§ TASK OBJECTIVE:
Return every line of the data exactly as it stands.

** DATASET SECTION follows **

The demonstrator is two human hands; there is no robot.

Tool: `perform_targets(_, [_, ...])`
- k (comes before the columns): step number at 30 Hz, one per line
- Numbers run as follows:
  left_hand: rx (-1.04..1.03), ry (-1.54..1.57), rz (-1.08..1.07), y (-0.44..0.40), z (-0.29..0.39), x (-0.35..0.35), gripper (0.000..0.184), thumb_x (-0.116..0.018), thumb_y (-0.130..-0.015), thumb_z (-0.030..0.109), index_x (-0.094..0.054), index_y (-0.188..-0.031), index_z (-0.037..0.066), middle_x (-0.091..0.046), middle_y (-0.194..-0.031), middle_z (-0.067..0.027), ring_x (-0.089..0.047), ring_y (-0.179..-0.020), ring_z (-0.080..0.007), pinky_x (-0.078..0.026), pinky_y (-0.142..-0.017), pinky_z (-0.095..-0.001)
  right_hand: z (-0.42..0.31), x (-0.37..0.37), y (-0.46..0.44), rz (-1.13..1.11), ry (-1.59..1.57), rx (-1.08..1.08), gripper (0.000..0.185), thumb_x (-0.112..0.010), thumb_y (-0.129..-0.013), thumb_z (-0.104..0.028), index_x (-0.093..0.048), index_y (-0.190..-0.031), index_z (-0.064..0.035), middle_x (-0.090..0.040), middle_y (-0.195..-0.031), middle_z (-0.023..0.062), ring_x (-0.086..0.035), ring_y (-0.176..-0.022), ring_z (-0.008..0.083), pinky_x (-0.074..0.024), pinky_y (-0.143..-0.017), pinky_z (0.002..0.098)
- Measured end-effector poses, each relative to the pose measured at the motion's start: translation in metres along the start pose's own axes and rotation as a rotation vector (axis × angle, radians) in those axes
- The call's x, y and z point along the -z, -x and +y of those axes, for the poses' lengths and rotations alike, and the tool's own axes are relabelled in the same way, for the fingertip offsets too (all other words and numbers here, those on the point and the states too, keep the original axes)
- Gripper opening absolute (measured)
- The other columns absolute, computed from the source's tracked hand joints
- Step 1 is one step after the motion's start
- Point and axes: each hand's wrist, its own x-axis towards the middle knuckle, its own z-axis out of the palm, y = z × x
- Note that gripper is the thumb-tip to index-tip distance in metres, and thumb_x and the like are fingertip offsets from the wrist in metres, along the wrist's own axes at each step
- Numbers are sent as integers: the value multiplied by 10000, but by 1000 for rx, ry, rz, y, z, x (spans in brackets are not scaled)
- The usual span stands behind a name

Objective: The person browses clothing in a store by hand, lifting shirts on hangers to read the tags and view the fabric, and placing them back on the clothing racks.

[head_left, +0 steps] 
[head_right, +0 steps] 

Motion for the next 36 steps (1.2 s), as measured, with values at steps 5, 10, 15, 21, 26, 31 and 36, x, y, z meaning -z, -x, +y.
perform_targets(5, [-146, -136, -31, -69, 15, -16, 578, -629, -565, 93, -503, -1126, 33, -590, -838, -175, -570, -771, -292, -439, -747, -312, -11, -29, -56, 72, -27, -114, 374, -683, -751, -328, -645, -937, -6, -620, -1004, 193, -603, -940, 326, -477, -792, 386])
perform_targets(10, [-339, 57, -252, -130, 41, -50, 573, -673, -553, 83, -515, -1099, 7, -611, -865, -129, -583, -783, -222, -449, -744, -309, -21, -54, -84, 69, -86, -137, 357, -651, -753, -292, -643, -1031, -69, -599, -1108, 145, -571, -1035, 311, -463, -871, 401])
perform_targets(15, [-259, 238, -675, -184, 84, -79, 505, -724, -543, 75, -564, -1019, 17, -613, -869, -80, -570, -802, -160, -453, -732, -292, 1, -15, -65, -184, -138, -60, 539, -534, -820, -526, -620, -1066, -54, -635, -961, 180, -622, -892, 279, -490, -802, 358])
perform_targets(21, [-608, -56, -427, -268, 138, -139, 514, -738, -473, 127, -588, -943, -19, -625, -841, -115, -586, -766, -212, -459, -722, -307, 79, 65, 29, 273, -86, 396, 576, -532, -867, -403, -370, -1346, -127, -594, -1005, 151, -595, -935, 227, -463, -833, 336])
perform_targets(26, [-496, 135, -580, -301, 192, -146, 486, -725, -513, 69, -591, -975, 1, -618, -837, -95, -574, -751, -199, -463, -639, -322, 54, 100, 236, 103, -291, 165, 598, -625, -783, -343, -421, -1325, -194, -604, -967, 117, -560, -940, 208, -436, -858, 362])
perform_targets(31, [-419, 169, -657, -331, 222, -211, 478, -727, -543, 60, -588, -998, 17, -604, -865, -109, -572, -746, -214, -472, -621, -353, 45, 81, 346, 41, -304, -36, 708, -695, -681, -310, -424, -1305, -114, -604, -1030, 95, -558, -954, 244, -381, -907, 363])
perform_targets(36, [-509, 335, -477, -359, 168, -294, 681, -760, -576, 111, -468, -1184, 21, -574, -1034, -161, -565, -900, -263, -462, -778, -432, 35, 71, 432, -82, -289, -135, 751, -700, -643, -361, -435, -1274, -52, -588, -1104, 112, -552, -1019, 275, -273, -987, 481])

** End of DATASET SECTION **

§ RESPONSE BOX:
The demonstrator is two human hands; there is no robot.

Tool: `perform_targets(_, [_, ...])`
- k (comes before the columns): step number at 30 Hz, one per line
- Numbers run as follows:
  left_hand: rx (-1.04..1.03), ry (-1.54..1.57), rz (-1.08..1.07), y (-0.44..0.40), z (-0.29..0.39), x (-0.35..0.35), gripper (0.000..0.184), thumb_x (-0.116..0.018), thumb_y (-0.130..-0.015), thumb_z (-0.030..0.109), index_x (-0.094..0.054), index_y (-0.188..-0.031), index_z (-0.037..0.066), middle_x (-0.091..0.046), middle_y (-0.194..-0.031), middle_z (-0.067..0.027), ring_x (-0.089..0.047), ring_y (-0.179..-0.020), ring_z (-0.080..0.007), pinky_x (-0.078..0.026), pinky_y (-0.142..-0.017), pinky_z (-0.095..-0.001)
  right_hand: z (-0.42..0.31), x (-0.37..0.37), y (-0.46..0.44), rz (-1.13..1.11), ry (-1.59..1.57), rx (-1.08..1.08), gripper (0.000..0.185), thumb_x (-0.112..0.010), thumb_y (-0.129..-0.013), thumb_z (-0.104..0.028), index_x (-0.093..0.048), index_y (-0.190..-0.031), index_z (-0.064..0.035), middle_x (-0.090..0.040), middle_y (-0.195..-0.031), middle_z (-0.023..0.062), ring_x (-0.086..0.035), ring_y (-0.176..-0.022), ring_z (-0.008..0.083), pinky_x (-0.074..0.024), pinky_y (-0.143..-0.017), pinky_z (0.002..0.098)
- Measured end-effector poses, each relative to the pose measured at the motion's start: translation in metres along the start pose's own axes and rotation as a rotation vector (axis × angle, radians) in those axes
- The call's x, y and z point along the -z, -x and +y of those axes, for the poses' lengths and rotations alike, and the tool's own axes are relabelled in the same way, for the fingertip offsets too (all other words and numbers here, those on the point and the states too, keep the original axes)
- Gripper opening absolute (measured)
- The other columns absolute, computed from the source's tracked hand joints
- Step 1 is one step after the motion's start
- Point and axes: each hand's wrist, its own x-axis towards the middle knuckle, its own z-axis out of the palm, y = z × x
- Note that gripper is the thumb-tip to index-tip distance in metres, and thumb_x and the like are fingertip offsets from the wrist in metres, along the wrist's own axes at each step
- Numbers are sent as integers: the value multiplied by 10000, but by 1000 for rx, ry, rz, y, z, x (spans in brackets are not scaled)
- The usual span stands behind a name

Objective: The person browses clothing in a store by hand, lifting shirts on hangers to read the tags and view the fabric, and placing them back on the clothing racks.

[head_left, +0 steps] 
[head_right, +0 steps] 

Motion for the next 36 steps (1.2 s), as measured, with values at steps 5, 10, 15, 21, 26, 31 and 36, x, y, z meaning -z, -x, +y.
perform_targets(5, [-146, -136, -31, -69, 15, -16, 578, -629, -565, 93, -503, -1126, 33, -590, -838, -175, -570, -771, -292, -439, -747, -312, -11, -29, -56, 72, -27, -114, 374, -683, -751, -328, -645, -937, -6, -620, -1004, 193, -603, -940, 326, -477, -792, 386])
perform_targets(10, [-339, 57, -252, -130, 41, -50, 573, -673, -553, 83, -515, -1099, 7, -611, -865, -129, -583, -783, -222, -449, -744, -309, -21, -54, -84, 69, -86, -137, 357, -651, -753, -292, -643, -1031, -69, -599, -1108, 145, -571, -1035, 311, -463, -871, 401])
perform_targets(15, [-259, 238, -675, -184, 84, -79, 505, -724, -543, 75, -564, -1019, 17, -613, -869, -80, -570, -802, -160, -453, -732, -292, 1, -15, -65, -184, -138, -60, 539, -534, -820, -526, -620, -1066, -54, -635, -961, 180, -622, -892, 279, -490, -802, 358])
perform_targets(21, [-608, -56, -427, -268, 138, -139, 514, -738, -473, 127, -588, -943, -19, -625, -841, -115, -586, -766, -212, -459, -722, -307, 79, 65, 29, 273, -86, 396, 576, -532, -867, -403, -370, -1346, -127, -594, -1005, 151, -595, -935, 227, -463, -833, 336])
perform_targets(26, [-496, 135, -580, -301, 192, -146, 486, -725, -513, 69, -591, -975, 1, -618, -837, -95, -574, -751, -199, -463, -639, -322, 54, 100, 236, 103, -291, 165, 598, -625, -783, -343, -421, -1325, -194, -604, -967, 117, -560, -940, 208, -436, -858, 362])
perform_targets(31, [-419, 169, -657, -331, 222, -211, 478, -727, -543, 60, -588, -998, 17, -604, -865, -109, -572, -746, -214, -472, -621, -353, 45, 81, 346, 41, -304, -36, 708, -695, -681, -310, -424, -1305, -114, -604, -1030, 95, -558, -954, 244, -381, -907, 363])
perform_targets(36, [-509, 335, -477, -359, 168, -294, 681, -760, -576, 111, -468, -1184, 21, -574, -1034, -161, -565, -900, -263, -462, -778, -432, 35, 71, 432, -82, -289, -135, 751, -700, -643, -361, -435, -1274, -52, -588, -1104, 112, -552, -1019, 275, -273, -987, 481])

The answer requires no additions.